Copy out every line of the material below, character for character, apart from the pictures.
-- -- --
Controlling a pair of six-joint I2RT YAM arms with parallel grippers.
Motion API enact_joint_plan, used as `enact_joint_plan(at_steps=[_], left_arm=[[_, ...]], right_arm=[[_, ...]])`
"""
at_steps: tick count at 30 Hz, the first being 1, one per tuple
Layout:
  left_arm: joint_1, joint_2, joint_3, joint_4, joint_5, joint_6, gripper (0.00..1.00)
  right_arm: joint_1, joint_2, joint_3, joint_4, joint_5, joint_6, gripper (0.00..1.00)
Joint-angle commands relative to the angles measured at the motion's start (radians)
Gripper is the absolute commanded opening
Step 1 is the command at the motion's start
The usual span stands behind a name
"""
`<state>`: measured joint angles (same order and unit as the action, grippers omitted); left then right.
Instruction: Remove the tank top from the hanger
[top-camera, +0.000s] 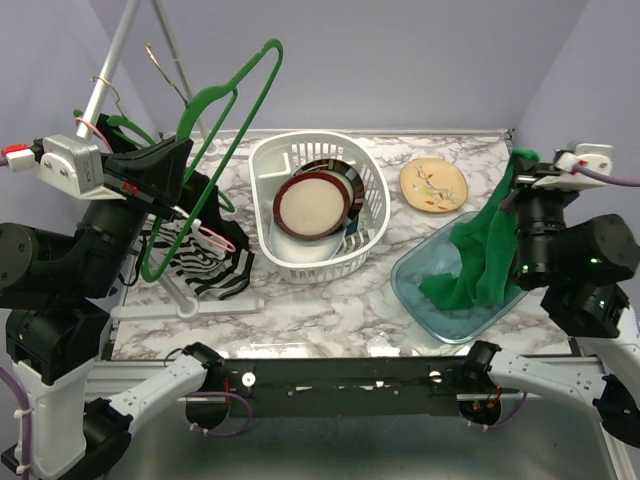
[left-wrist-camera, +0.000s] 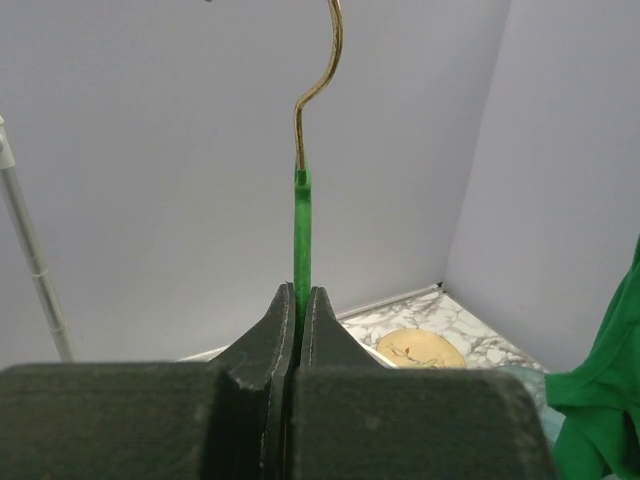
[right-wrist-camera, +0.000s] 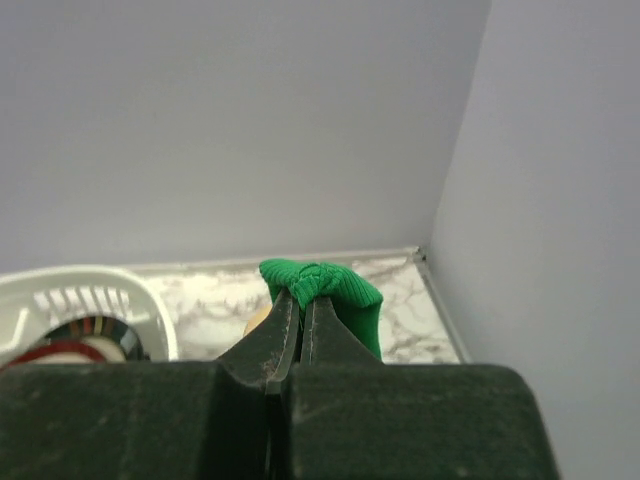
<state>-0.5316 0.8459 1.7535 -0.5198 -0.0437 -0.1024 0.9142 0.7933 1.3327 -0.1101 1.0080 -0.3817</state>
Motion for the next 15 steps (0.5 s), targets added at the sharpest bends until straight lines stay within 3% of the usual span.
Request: enact_joint_plan(at_steps=[1, 8, 15], left_arm=[[0.002, 0.001, -0.011, 0.030, 0.021, -0.002, 0.00], [0.002, 0.016, -0.006, 0.024, 0.019, 0.006, 0.00], [0.002, 0.022, -0.008, 0.026, 0.027, 0.001, 0.00]], right_arm=[[-0.044, 0.050, -0.041, -0.239, -0.041, 0.231, 0.01], [-0.198, 0.089, -0.064, -0.480, -0.132, 0.536, 0.01], [-0.247, 0.047, -0.141, -0.868, -0.054, 1.064, 0.01]])
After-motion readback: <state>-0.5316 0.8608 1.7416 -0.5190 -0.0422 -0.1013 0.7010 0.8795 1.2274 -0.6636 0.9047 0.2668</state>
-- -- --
_OUTPUT FOR THIS TASK_:
Controlling a pair of six-joint I2RT YAM arms with parallel grippers.
Motion API enact_joint_plan, used as `enact_joint_plan(at_steps=[_], left_arm=[[_, ...]], right_arm=[[_, ...]])`
"""
at_steps: tick count at 30 Hz, the first being 1, one per tuple
Layout:
  left_arm: joint_1, joint_2, joint_3, joint_4, joint_5, joint_6, gripper (0.00..1.00)
  right_arm: joint_1, joint_2, joint_3, joint_4, joint_5, joint_6, gripper (0.00..1.00)
Joint-angle commands relative to the angles measured at the motion's start (radians)
Gripper is the absolute commanded opening
Step 1 is the command at the motion's start
The usual span stands behind a name
"""
`<state>`: measured joint angles (same order and unit as the action, grippers omitted); left then right.
Instruction: Remove the tank top from the hanger
[top-camera, +0.000s] 
[left-wrist-camera, +0.000s] 
[right-wrist-camera, +0.000s] 
<state>-0.5316 0.8459 1.7535 -0.5198 -0.0437 -0.1024 0.9142 0.7933 1.3327 -0.1101 1.0080 -0.3817</state>
Motion for the next 15 steps (0.5 s), targets added at the sharpest bends until straight lines stay within 3% of the usual span.
Request: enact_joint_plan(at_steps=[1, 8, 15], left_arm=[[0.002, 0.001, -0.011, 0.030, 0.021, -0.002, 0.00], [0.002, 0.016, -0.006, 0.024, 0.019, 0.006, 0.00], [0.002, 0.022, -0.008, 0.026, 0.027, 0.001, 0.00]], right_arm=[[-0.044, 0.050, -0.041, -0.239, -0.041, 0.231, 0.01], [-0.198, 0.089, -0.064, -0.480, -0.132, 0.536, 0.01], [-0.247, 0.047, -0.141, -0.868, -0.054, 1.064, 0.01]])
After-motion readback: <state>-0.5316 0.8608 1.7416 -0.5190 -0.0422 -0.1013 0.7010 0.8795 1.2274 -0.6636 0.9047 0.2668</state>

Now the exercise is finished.